• **Extracted records**
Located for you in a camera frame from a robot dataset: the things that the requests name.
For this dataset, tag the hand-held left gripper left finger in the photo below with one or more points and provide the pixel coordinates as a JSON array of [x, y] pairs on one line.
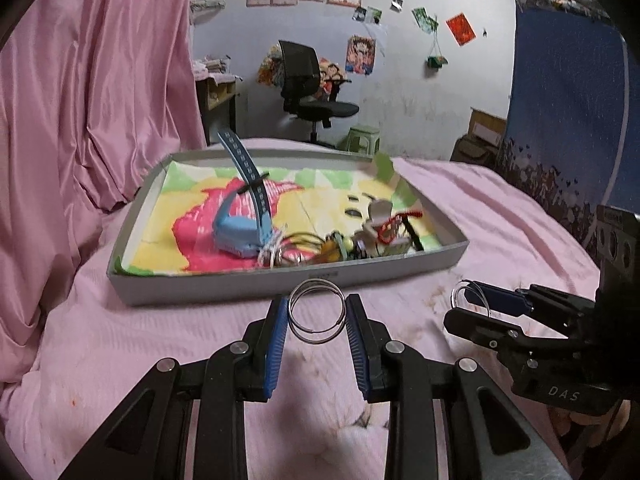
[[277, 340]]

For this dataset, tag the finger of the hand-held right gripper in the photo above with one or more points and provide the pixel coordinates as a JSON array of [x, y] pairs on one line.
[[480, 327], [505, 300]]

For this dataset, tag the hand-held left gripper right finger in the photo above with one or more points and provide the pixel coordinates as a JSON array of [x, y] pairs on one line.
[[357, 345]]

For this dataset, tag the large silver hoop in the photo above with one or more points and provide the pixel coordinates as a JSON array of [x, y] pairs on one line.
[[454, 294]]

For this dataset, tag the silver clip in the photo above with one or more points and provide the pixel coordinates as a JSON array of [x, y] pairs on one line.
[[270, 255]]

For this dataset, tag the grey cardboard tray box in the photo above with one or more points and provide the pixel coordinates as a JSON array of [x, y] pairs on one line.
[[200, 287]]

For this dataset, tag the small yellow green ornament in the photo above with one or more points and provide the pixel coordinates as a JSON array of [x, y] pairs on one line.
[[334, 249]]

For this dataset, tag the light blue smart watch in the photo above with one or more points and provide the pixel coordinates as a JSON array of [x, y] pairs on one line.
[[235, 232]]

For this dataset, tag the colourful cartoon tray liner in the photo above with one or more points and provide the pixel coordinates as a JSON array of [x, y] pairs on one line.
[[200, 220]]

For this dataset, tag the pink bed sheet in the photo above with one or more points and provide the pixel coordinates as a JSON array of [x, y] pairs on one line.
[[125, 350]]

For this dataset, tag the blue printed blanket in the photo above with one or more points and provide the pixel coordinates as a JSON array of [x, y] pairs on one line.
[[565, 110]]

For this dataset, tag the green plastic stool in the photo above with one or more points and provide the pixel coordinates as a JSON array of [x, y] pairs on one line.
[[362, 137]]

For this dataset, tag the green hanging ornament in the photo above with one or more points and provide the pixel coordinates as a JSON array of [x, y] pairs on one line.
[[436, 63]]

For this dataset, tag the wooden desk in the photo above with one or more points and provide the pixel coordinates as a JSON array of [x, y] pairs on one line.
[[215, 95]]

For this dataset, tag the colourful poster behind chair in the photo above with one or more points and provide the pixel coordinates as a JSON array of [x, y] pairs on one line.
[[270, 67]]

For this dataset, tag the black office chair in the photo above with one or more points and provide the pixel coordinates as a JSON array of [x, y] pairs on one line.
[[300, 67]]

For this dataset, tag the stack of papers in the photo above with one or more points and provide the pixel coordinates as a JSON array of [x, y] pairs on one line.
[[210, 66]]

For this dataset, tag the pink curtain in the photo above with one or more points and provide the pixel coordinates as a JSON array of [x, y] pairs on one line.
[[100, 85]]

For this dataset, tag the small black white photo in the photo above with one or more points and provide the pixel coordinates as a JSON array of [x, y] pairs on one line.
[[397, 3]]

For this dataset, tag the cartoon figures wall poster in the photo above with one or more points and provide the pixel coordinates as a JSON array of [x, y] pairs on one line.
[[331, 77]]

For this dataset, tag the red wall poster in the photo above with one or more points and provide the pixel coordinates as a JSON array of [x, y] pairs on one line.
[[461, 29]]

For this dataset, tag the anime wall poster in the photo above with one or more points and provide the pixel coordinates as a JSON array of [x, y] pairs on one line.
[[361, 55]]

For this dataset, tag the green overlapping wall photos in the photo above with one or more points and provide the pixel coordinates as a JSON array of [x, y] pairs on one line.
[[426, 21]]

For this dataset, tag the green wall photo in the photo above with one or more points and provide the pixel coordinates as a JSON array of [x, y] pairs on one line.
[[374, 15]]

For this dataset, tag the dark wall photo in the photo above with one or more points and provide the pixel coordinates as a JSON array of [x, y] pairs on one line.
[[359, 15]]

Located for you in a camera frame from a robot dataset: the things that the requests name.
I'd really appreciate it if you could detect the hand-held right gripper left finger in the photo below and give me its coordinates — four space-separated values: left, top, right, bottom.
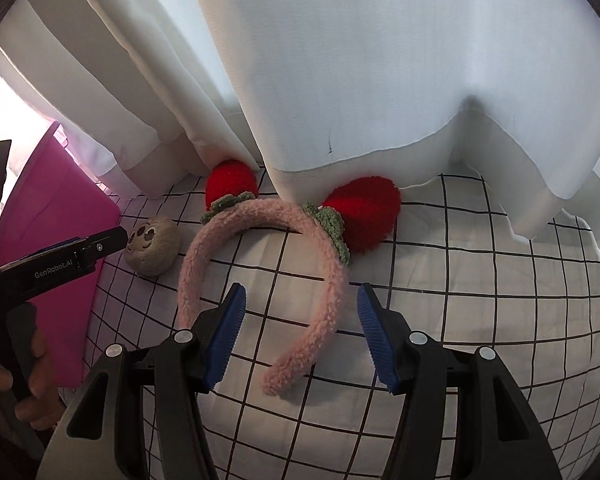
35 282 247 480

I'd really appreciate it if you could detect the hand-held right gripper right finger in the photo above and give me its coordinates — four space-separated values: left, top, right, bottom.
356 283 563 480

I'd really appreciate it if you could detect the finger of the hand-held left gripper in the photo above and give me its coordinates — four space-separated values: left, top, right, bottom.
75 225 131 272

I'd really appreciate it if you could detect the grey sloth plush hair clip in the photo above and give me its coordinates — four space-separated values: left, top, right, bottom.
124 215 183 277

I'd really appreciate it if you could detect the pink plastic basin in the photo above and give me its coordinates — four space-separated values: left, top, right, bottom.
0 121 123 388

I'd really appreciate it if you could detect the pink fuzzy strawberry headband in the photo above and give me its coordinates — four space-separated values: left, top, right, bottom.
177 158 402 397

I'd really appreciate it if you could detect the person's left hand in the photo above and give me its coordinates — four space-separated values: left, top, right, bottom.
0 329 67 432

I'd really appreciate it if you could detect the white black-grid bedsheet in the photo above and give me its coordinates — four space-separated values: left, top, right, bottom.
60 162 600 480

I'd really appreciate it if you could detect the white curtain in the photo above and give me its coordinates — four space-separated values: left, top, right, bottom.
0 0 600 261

• **Task directions**
Omit every picture while copying the listing above exactly.

• **Solution below**
Located for you in a camera frame from a robot dataset: the things that the requests name.
For this dataset, tag the hand-held left gripper left finger in the photo below with one or more points and provide the pixel coordinates as a JSON array of [x, y] pairs on one line.
[[277, 340]]

For this dataset, tag the finger of the hand-held right gripper in the photo above with one or more points and provide the pixel coordinates as a JSON array of [x, y] pairs on one line.
[[480, 327], [505, 300]]

For this dataset, tag the hand-held left gripper right finger in the photo above with one or more points and provide the pixel coordinates as a JSON array of [x, y] pairs on one line.
[[357, 345]]

For this dataset, tag the large silver hoop in the photo above with one or more points and provide the pixel coordinates as a JSON array of [x, y] pairs on one line.
[[454, 294]]

For this dataset, tag the silver clip in the photo above with one or more points and provide the pixel coordinates as a JSON array of [x, y] pairs on one line.
[[270, 255]]

For this dataset, tag the grey cardboard tray box in the photo above with one or more points and provide the pixel coordinates as a JSON array of [x, y] pairs on one line.
[[200, 287]]

For this dataset, tag the small yellow green ornament in the photo above with one or more points and provide the pixel coordinates as a JSON array of [x, y] pairs on one line.
[[334, 249]]

For this dataset, tag the light blue smart watch in the photo above with one or more points and provide the pixel coordinates as a JSON array of [x, y] pairs on one line.
[[235, 232]]

For this dataset, tag the colourful cartoon tray liner in the photo above with one or more points and provide the pixel coordinates as a JSON array of [x, y] pairs on one line.
[[200, 220]]

For this dataset, tag the pink bed sheet in the photo above with one or more points and provide the pixel coordinates as a JSON array of [x, y] pairs on one line.
[[125, 350]]

For this dataset, tag the blue printed blanket in the photo above with one or more points and provide the pixel coordinates as a JSON array of [x, y] pairs on one line.
[[565, 110]]

For this dataset, tag the green plastic stool in the photo above with one or more points and provide the pixel coordinates as a JSON array of [x, y] pairs on one line.
[[362, 137]]

For this dataset, tag the green hanging ornament in the photo above with one or more points and provide the pixel coordinates as a JSON array of [x, y] pairs on one line.
[[436, 63]]

For this dataset, tag the wooden desk in the photo above with one or more points and provide the pixel coordinates as a JSON array of [x, y] pairs on one line.
[[215, 95]]

For this dataset, tag the colourful poster behind chair in the photo above with one or more points and provide the pixel coordinates as a JSON array of [x, y] pairs on one line.
[[270, 67]]

For this dataset, tag the black office chair in the photo above with one or more points and provide the pixel coordinates as a JSON array of [x, y] pairs on one line.
[[300, 67]]

For this dataset, tag the stack of papers in the photo above with one or more points and provide the pixel coordinates as a JSON array of [x, y] pairs on one line.
[[210, 66]]

For this dataset, tag the pink curtain in the photo above with one or more points and provide the pixel coordinates as a JSON array of [x, y] pairs on one line.
[[100, 85]]

For this dataset, tag the small black white photo in the photo above with one or more points and provide the pixel coordinates as a JSON array of [x, y] pairs on one line.
[[397, 3]]

For this dataset, tag the cartoon figures wall poster in the photo above with one or more points and provide the pixel coordinates as a JSON array of [x, y] pairs on one line.
[[331, 77]]

For this dataset, tag the red wall poster in the photo above with one or more points and provide the pixel coordinates as a JSON array of [x, y] pairs on one line.
[[461, 29]]

For this dataset, tag the anime wall poster in the photo above with one or more points and provide the pixel coordinates as a JSON array of [x, y] pairs on one line.
[[361, 55]]

For this dataset, tag the green overlapping wall photos in the photo above with one or more points and provide the pixel coordinates as a JSON array of [x, y] pairs on one line.
[[426, 21]]

For this dataset, tag the green wall photo in the photo above with one or more points and provide the pixel coordinates as a JSON array of [x, y] pairs on one line.
[[374, 15]]

For this dataset, tag the dark wall photo in the photo above with one or more points and provide the pixel coordinates as a JSON array of [x, y] pairs on one line.
[[359, 15]]

Located for you in a camera frame from a robot dataset: the things that the requests name.
I'd really appreciate it if you could detect the hand-held right gripper left finger in the photo below and give me its coordinates — four space-separated values: left, top, right, bottom.
35 282 247 480

I'd really appreciate it if you could detect the hand-held right gripper right finger in the photo above and give me its coordinates — four space-separated values: left, top, right, bottom.
356 283 563 480

I'd really appreciate it if you could detect the finger of the hand-held left gripper in the photo above and give me its coordinates — four space-separated values: left, top, right, bottom.
75 225 131 272

I'd really appreciate it if you could detect the grey sloth plush hair clip in the photo above and give me its coordinates — four space-separated values: left, top, right, bottom.
124 215 183 277

I'd really appreciate it if you could detect the pink plastic basin in the photo above and give me its coordinates — four space-separated values: left, top, right, bottom.
0 121 123 388

I'd really appreciate it if you could detect the pink fuzzy strawberry headband in the photo above and give me its coordinates — four space-separated values: left, top, right, bottom.
177 158 402 397

I'd really appreciate it if you could detect the person's left hand in the photo above and give me its coordinates — four space-separated values: left, top, right, bottom.
0 329 67 432

I'd really appreciate it if you could detect the white black-grid bedsheet in the photo above and give me its coordinates — four space-separated values: left, top, right, bottom.
60 162 600 480

I'd really appreciate it if you could detect the white curtain in the photo above and give me its coordinates — four space-separated values: left, top, right, bottom.
0 0 600 261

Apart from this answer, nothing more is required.